YOUR INSTRUCTIONS — Across the listing below, how many lines contain "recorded"? Answer with the number and nothing else.

AVAILABLE DATA —
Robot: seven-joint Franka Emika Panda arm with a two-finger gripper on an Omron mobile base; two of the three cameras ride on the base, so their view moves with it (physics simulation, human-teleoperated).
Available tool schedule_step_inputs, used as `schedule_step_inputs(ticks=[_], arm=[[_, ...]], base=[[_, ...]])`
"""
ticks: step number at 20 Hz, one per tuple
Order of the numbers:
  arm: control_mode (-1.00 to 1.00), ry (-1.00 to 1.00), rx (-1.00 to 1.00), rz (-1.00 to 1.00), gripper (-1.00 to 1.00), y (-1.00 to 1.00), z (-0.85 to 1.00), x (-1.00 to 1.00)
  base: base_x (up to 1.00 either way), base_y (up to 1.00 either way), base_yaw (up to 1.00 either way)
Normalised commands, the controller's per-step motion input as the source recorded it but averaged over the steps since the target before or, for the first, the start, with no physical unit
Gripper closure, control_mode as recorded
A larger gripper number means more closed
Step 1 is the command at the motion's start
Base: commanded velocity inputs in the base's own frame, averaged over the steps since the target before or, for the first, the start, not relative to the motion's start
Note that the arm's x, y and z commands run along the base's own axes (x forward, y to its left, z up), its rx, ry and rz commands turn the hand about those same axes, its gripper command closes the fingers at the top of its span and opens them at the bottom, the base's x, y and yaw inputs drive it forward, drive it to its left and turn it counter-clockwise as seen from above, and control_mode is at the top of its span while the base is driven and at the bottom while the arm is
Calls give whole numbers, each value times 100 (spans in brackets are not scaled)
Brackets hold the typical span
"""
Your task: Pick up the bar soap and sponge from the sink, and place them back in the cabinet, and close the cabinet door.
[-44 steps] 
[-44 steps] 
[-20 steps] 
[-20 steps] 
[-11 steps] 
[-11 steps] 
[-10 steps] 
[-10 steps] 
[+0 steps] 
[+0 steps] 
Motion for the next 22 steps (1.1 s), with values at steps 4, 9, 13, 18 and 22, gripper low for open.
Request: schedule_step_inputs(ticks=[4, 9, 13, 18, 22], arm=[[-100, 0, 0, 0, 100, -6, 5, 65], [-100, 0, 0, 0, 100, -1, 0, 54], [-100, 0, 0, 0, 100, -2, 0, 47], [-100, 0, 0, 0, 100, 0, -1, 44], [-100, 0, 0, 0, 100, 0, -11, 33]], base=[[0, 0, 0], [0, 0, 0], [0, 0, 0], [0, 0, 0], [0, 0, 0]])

YOUR SOLUTION — 2